Required work: After locating the line that contains "Provide the segmentation of the right gripper right", restate it and each later line word for word through the end of the records.

-- Task data follows --

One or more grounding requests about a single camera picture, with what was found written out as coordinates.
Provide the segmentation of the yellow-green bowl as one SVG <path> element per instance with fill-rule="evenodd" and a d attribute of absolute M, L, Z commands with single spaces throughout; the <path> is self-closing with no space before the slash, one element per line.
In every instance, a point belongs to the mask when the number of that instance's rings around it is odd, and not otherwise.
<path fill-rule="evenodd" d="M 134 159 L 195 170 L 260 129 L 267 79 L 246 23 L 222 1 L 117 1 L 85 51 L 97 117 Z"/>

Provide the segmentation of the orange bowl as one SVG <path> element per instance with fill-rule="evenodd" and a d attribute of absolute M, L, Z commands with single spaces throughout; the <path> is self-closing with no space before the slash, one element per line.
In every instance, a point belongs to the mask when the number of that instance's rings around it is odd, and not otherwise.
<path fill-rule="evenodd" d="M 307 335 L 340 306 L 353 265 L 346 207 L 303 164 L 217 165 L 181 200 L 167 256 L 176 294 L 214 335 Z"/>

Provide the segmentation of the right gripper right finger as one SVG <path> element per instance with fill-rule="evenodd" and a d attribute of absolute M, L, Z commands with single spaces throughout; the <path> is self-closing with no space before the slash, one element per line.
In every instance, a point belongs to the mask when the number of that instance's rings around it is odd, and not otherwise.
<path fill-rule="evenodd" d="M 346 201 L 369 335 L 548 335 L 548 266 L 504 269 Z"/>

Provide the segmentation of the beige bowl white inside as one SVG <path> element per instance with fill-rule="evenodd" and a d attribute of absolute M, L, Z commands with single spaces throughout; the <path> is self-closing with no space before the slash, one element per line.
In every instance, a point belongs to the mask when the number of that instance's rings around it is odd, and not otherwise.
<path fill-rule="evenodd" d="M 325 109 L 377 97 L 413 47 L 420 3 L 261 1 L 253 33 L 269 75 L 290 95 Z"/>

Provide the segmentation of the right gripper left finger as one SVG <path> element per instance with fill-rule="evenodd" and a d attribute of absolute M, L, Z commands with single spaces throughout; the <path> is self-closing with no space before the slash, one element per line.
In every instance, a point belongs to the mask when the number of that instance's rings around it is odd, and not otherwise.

-- Task data concluded --

Answer section:
Provide the segmentation of the right gripper right finger as one SVG <path> element per instance with fill-rule="evenodd" and a d attribute of absolute M, L, Z commands with single spaces throughout; the <path> is self-closing with no space before the slash, one element per line.
In every instance, a point belongs to the mask when the number of that instance's rings around it is odd, and not otherwise.
<path fill-rule="evenodd" d="M 346 201 L 369 335 L 548 335 L 548 266 L 504 269 Z"/>

Provide the segmentation of the beige bowl white inside as one SVG <path> element per instance with fill-rule="evenodd" and a d attribute of absolute M, L, Z commands with single spaces throughout; the <path> is self-closing with no space before the slash, one element per line.
In every instance, a point belongs to the mask when the number of that instance's rings around it is odd, and not otherwise.
<path fill-rule="evenodd" d="M 325 109 L 377 97 L 413 47 L 420 3 L 261 1 L 253 33 L 269 75 L 290 95 Z"/>

Provide the segmentation of the right gripper left finger as one SVG <path> element per instance with fill-rule="evenodd" and a d attribute of absolute M, L, Z commands with single spaces throughout; the <path> is self-closing with no space before the slash, one element per line.
In every instance, a point belongs to the mask when the number of that instance's rings around it is odd, and not otherwise.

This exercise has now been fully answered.